# Source information:
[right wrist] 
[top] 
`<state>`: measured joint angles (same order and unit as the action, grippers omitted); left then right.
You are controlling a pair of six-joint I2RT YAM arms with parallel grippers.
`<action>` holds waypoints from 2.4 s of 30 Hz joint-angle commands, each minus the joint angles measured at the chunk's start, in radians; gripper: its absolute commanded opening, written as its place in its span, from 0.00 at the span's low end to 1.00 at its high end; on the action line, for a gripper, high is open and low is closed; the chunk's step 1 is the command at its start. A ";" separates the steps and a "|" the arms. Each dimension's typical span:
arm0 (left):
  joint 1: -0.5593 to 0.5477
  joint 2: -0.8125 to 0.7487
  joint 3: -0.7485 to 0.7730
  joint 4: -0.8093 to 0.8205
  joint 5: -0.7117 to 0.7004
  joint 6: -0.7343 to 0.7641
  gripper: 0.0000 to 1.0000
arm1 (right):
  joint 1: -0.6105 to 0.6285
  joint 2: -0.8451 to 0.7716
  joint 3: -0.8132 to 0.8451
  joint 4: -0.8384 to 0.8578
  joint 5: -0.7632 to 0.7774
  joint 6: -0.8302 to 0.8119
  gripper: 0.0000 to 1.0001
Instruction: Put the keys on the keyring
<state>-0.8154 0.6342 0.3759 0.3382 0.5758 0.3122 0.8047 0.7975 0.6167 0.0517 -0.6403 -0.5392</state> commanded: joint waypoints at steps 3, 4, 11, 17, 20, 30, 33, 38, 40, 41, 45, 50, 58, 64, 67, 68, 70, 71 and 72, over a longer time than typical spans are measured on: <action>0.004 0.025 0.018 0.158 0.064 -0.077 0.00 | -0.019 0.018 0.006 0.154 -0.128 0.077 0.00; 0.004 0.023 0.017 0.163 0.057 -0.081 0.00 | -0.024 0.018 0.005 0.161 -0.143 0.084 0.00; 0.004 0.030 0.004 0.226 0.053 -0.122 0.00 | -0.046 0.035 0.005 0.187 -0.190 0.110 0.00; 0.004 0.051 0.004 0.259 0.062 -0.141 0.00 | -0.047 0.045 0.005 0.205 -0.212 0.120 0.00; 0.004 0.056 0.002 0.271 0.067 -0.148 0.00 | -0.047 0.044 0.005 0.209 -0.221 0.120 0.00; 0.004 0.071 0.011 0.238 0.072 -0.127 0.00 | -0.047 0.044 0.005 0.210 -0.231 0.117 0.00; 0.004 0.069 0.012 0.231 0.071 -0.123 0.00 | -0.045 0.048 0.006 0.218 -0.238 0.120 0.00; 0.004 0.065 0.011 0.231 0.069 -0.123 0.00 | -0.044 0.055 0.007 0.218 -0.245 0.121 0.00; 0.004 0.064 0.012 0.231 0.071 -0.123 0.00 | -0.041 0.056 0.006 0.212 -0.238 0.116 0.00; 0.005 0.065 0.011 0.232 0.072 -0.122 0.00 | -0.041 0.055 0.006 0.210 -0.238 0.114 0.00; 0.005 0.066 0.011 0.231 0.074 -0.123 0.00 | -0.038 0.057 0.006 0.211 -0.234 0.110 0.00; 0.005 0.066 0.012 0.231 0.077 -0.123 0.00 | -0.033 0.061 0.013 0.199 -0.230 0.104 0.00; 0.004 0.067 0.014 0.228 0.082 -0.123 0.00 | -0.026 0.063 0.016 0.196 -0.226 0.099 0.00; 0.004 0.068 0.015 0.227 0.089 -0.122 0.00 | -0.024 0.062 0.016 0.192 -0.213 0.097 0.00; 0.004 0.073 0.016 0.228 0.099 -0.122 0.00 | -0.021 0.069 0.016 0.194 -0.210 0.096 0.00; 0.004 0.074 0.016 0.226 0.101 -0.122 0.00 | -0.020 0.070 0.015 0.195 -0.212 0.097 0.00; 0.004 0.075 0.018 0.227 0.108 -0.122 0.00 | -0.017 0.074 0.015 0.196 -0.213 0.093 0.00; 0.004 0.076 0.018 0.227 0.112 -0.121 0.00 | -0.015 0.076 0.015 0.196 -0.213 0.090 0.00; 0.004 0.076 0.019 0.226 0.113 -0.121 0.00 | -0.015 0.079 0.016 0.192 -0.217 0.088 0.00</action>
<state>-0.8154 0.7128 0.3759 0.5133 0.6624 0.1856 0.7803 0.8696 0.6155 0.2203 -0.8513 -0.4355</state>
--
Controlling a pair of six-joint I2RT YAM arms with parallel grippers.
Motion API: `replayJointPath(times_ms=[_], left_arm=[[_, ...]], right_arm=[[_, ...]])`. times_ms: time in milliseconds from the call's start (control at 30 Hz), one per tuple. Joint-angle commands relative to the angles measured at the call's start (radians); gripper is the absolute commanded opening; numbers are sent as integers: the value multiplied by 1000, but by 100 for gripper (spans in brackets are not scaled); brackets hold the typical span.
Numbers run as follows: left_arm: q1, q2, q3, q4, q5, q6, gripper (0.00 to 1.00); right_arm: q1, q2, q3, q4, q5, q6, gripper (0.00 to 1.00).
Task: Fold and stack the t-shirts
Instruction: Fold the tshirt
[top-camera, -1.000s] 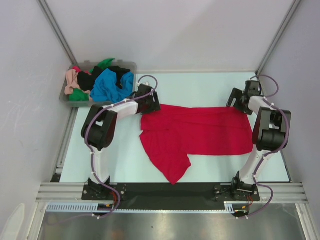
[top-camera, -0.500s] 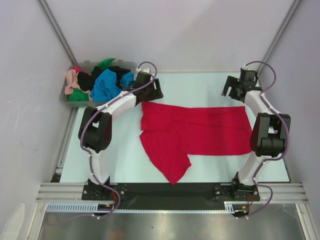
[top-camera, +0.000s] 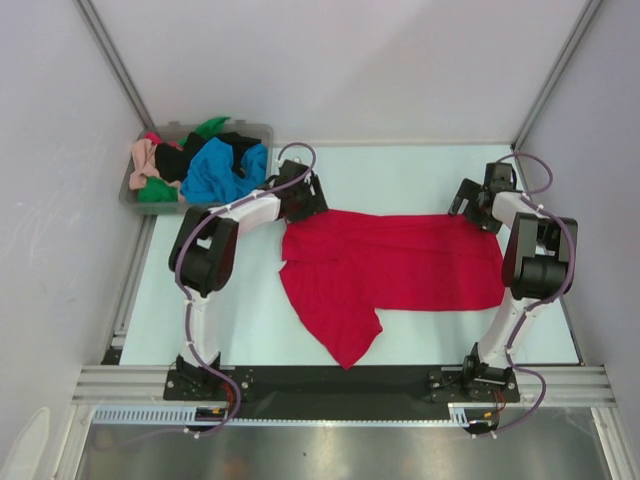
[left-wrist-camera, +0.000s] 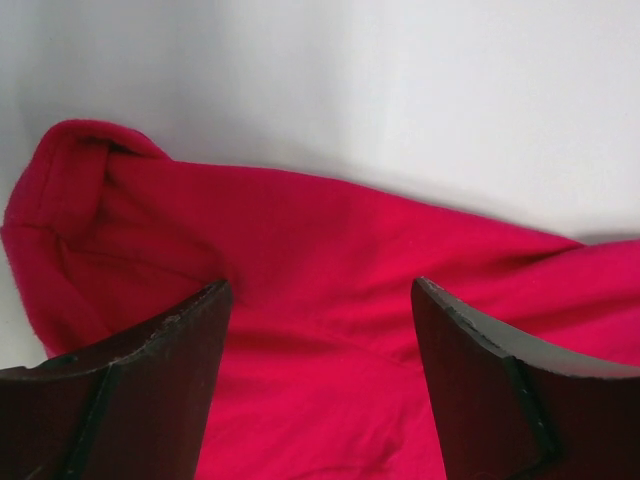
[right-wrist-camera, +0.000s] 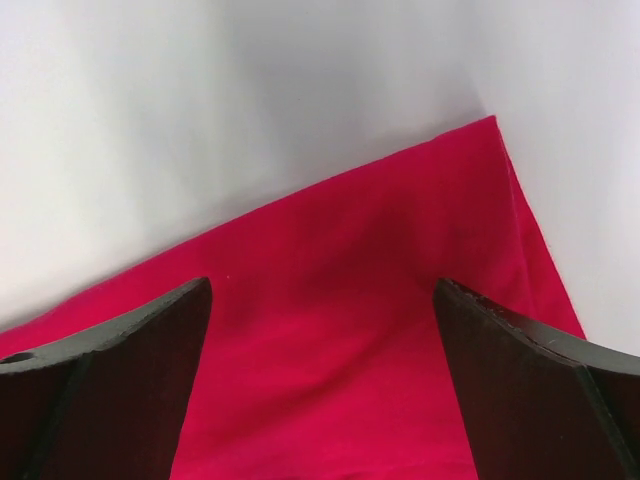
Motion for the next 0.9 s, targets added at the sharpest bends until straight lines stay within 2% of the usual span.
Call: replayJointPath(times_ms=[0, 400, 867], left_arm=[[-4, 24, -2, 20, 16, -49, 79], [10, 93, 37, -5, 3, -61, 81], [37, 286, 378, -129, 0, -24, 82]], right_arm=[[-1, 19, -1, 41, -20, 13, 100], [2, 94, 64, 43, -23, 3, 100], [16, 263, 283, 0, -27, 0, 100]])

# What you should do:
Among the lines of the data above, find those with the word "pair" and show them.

# Answer for this exercise:
You are controlling a pair of six-joint I2RT YAM arms with parallel grippers.
Controlling a pair of six-joint I2RT YAM arms with parallel grippers.

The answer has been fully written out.